NFC Tags: Best Storage Solution by far!

NFC Tags: Best Storage Solution by far!
Photo by Brett Jordan / Unsplash

Home automation today consists of so many smart options and it has made things a lot easier.  But what about things that aren't smart?  Take storage bins for example, we put things in them, we can label them but more often than not we start to clutter those bins with everything else, making it either unmanageable or hard to find.  While watching a recent video from Brett ⍩ | Tech & Smart Home on TikTok, he showed by using a NFC tags you can make storage become smart.

We all have these storage bins, junk drawers or even organizers that we needed a better solution and using some of the same techniques Brett used with my own twist to it, I will provide you with a step by step on how to build one yourself.

But first, for those who are not familiar, what is an NFC tag and how does it work?  NFC stands for Near Field Communication which is a wireless communication technology that enables short-range communication between devices. It operates on the principle of electromagnetic radio fields, allowing devices to establish communication by bringing them close together or tapping them against each other.  NFC tags expanded the use of the technology to allow for a wide range of options.  You can use NFC tags to store data, such as text, web links, or even commands for a smart home.  NFC tags are passive, which means they don't have their own power source.  Instead, the derive power from the electromatnetic field generated by an active NFC device, like your phone.  For security reasons, most smart home products that allow you to use NFC tags only use the pre-stored NFC tag number and associate it with some kind of automation, script, or task.  I would follow this practice when it comes to using these for smart home features as that will only give those who have access to your smart home system the ability to use these tags.

For our case for storage, we will be storing data on our tags.  This data will be a custom URI (Uniform Resource Idendifier) specific to where we store the information for our storage bins.  Like Brett, I have chose to use the Notes app on iOS along with the Shortcuts App.  Between my spouse and myself  we share a notes folder called Storage.  Within this folder we have created a new note for each bin we have.  To simplify things we have used a sharpie to write a number on each box, this number corresponds with the note.  For example, we use Bin 1, Bin 2, etc.  

Step 1: Installing and using App
I used the free tool NFC Tools which is available on both Apple App Store and Google Play Store.  After opening up NFC Tools you will be given 4 options, only 2 of which you will be using during this setup (feel free to explore the app for other use cases), which are Read and Write.

Step 2: Writing to an NFC tag
By pressing the Write button you are prompted with 3 options, Add a record, More Options, and Write.  For our purpose, press the Add a record button.

You will notice there are a lot of options to chose from.  We will be using Custom URL / URI, press this button and you should be given a screen that is asking you to Enter your URI.  in the text field, either type or copy and paste the following:


Let me break down what this is doing shortcuts:// is a custom URI built for the Shortcuts app on the iPhone, this tells your phone you want to open this application.  run-shortcut is the command that will be executed within the Shortcuts App once it has loaded. ?name=Lookup%20Storage is the first parameter that is being passed (after ? in an URL, these are referred to as parameters or arguments) which provides the name of the Shortcut. &input=text tells the Shortcuts App that you will be providing it a text input and &text=Bin%201 is the text that is being provided.  When it comes to creating multiple NFC tags, that last part is what will be changed to reflect the bin numbers.  As you may have noticed %20 is shown in 2 of the above parameters which is referred to as a encoded string representing a space.  If you've ever noticed when looking at a website url, there are never any spaces, and where spaces might be you will either see a %20 or +.  Since Shortcuts App doesn't recognize a + as a space, but as a plus sign, we will be using %20.

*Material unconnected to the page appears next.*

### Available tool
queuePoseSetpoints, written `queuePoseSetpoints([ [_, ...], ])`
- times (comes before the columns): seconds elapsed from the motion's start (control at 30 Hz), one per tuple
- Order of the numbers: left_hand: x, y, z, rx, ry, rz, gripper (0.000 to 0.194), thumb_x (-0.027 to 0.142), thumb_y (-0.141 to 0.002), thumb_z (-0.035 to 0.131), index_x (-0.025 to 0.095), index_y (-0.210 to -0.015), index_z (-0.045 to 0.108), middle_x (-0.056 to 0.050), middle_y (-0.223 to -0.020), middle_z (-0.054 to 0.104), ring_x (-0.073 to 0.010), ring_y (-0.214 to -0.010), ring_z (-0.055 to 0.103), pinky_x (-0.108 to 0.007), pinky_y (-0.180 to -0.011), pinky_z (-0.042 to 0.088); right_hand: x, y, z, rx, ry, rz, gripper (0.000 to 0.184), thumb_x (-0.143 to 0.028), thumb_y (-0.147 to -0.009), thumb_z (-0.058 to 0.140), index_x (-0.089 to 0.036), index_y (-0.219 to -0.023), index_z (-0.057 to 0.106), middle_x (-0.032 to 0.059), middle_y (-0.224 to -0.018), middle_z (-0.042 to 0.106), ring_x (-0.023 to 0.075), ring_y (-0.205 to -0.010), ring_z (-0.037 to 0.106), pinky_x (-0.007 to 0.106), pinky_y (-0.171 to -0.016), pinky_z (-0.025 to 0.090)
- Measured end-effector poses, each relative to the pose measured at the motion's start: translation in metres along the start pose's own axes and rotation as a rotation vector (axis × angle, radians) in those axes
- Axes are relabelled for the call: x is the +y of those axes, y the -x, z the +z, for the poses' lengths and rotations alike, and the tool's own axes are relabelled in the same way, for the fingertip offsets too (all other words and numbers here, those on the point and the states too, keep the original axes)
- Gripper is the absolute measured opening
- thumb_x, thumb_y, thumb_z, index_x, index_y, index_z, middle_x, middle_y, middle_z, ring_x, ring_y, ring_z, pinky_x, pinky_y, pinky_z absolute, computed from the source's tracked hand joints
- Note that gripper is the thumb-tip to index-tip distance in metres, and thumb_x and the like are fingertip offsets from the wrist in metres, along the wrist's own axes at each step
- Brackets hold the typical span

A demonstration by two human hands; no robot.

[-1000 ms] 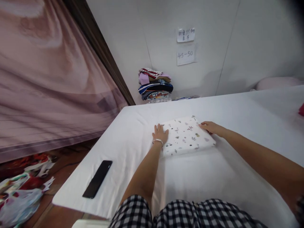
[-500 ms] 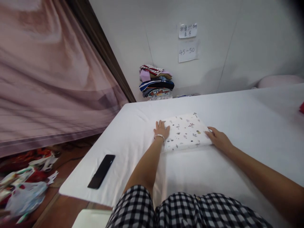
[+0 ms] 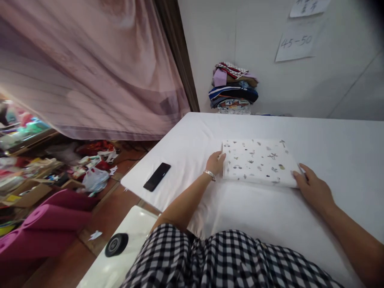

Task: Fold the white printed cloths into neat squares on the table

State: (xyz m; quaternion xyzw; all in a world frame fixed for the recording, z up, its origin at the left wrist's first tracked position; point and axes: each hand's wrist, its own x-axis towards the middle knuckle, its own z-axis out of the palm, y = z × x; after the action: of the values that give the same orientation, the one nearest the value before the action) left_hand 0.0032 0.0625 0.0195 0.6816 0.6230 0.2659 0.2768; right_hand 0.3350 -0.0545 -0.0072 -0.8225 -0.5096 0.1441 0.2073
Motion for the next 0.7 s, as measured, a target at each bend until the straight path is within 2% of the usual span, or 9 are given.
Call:
queuePoseSetpoints([
  [0.1, -0.01, 0.035, 0.006, 0.131, 0.063, -0.058, 0.031, 0.049, -0.087, 0.05, 0.02, -0.096, 0.06, -0.004, -0.093, 0.066, -0.0152, -0.081, 0.061, -0.027, -0.073, 0.046, -0.003, -0.001, -0.001, -0.024, 0.058, 0.018, 0.069, -0.067, -0.084, 0.027, -0.027, -0.138, 0.042, 0.0079, -0.091, 0.067, 0.0321, -0.085, 0.061, 0.039, -0.072, 0.047],
  [0.17, -0.012, 0.052, 0.011, 0.143, 0.069, -0.09, 0.033, 0.054, -0.082, 0.056, 0.02, -0.085, 0.057, -0.001, -0.081, 0.063, -0.014, -0.072, 0.058, -0.025, -0.064, 0.043, -0.003, -0.001, -0.001, -0.035, 0.077, 0.025, 0.07, -0.066, -0.085, 0.024, -0.026, -0.139, 0.04, 0.0088, -0.093, 0.067, 0.0329, -0.086, 0.062, 0.039, -0.073, 0.047],
  [0.27, -0.012, 0.066, 0.016, 0.129, -0.017, -0.085, 0.036, 0.055, -0.079, 0.059, 0.02, -0.076, 0.052, 0.0, -0.075, 0.059, -0.0146, -0.07, 0.054, -0.026, -0.062, 0.039, -0.004, 0.0, 0.0, -0.039, 0.114, 0.013, 0.071, -0.066, -0.086, 0.019, -0.025, -0.14, 0.039, 0.0114, -0.101, 0.067, 0.0342, -0.09, 0.062, 0.041, -0.076, 0.048],
  [0.43, -0.013, 0.066, 0.02, 0.1, -0.176, 0.031, 0.038, 0.051, -0.085, 0.053, 0.02, -0.065, 0.046, -0.001, -0.069, 0.053, -0.0162, -0.07, 0.05, -0.028, -0.063, 0.035, -0.003, -0.001, 0.003, -0.043, 0.16, -0.028, 0.072, -0.064, -0.087, 0.013, -0.023, -0.141, 0.037, 0.0125, -0.114, 0.064, 0.0354, -0.094, 0.061, 0.043, -0.079, 0.047],
  [0.7, -0.023, 0.058, 0.017, 0.098, -0.234, 0.058, 0.034, 0.045, -0.09, 0.049, 0.02, -0.067, 0.046, 0.0, -0.07, 0.054, -0.0152, -0.069, 0.05, -0.027, -0.065, 0.035, -0.002, 0.002, 0.006, -0.066, 0.161, -0.056, 0.072, -0.067, -0.085, 0.014, -0.026, -0.14, 0.038, 0.0112, -0.106, 0.067, 0.0342, -0.09, 0.063, 0.042, -0.077, 0.048],
])
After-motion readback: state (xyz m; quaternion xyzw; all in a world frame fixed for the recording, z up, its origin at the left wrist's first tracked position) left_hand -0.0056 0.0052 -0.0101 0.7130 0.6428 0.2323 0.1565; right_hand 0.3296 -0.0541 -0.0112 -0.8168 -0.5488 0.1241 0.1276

Once this is complete, press the OK button in the upper right, then press the Write / ## Bytes button (## represents the number of bytes that specific action will use. In my case, it was 75 but yours may differ).  At this point you should notice a popup at the bottom of the screen that states Ready to Scan and says below that Approach an NFC tag.  Bring your NFC tag to the top edge of the phone, if it worked you will see a blue checkmark, if not, move the phone around a little bit until it reacts.  At this point you have successfully written to an NFC tag.

Step 3: Now what?
Ok, so you've now written to an NFC tag, great!  Scan it, what did it do?  You will see a popup that says Shortcuts NFC tag, Open in Shortcuts.  When you tap this, I bet it told you The file doesn't exist.  Could not find the shortcut "Lookup Storage", am I right?  This is where the magic happens.  

Below is a link to download the Lookup Storage shortcut right to your phone.  This shortcut gives you the ability to View the contents of a bin, Add to a bin, Search a bin or Remove an item from the bin.  As things progress a new version will become available and I'd hope that you'd subscribe to our newsletter to find cool things we find.

Click here to download

I would suggest that after you've installed it, tested it to make sure it works for you, that you open up the information button at the bottom of the shortcut and click on Add to Home Screen.  I created the shortcut to prompt you to enter a Bin # (ie. Bin 1) and this will allow you to use the features just the same if you are looking for something but don't want to always go to scan an NFC tag.